My mum owns a primary and secondary school somewhere in Akeja, Ogun Sate. There is this man, Papilo, a supplier who handles FMCG products in that area. He comes Tuesdays, Thursdays, and Fridays. Sundays are for my mum and other school owners stocking up for students during break.
He is not the only one. They are everywhere like that.
One thing I know is that most of these sellers don’t pay him immediately, They pay on the next supply day or after a week. Sometimes it stretches to 3 supplies before payment clears.
I've watched him argue back and forth with customers who say no money yet. He still gives them all or little. I've seen this for over 15 years growing up. This is the practice across every informal market in Nigeria. This is Africa’s informal supply chain.
Papilo knows all his customers. He knows their children’s names. He argues, negotiates, and finds a middle ground. No App or AI can replicate this.
Papilo now runs plenty of small kekes distributed all over Akeja and beyond.
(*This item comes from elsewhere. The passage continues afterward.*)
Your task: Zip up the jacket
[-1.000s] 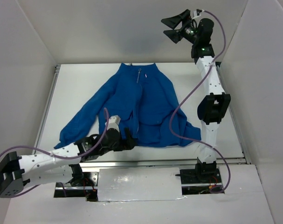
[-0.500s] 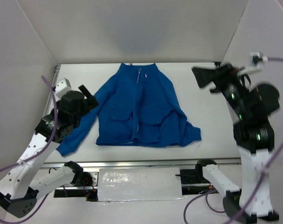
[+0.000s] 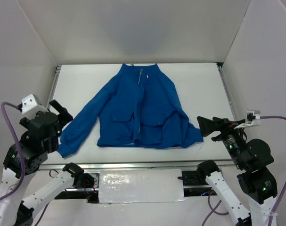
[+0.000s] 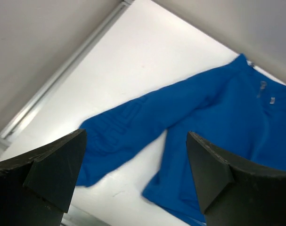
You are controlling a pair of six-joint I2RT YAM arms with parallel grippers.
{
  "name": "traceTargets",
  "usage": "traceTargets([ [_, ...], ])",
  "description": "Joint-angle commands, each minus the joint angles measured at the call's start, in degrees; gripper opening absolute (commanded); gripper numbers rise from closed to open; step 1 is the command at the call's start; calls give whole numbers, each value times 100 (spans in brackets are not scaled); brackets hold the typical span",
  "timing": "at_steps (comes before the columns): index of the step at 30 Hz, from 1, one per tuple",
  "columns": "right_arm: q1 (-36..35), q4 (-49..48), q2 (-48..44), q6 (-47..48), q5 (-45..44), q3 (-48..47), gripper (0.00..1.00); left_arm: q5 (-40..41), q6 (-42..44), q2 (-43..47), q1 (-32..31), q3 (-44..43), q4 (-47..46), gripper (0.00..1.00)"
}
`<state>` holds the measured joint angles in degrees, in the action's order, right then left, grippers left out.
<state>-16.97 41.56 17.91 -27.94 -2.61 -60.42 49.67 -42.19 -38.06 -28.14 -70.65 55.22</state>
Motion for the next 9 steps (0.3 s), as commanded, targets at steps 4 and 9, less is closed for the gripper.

In African businesses, relationships aren’t just nice-to-haves. They are part of the infrastructure. And this is where the majority of our builders get it wrong.
A techie once went to get bread at a store and stumbles on a sole distributor supplying them wines. He thinks “so this is how these get their stocks” he goes home to google the numbers and sees millions of retailers, no central database, orders on phone call, cash payments, manual records. He sees the classic Manufacturer → Distributor → Wholesaler → Retailer chain and he goes “yes! This is a gap. This is untapped. I can build this on an app”.
Actually, he is right. But here is what he missed;
The supplier extends credit
The wholesaler knows who always pays at each time.
The sales rep knows whose child just got admitted into university.
The delivery driver knows which shop opens late or earlier
None of this can fit in an app database because they are the everyday circumstantial reality of Nigerian business owners. Your app can’t document this.
A retailer doesn’t always buy from who is cheaper. She buys from who’s delivered consistently for years. The one who lets her pay next week. The one who picks up the phone immediately there is a problem.
See your app can calculate credit just fine. But the distributor knows Mama Olomi missed payment because her shop flooded last week. That context is the business in this part of the world.
You will think funding fixes this but marketForce had $42M and still died. Sendy had $27M, Medsaf had $7M.
Your investors will push you to the usual playbook; free delivery, discounts, cashback, promotions, etc and growth will look incredible at first but the moment the subsidies disappear, you will start to compete with relationships using economics alone.
Then you’d realize your capital didn't buy survival, it brought speed to a broken model. Somebody say Reality!
Now let’s look at the ones who didn’t die. They simply mutated.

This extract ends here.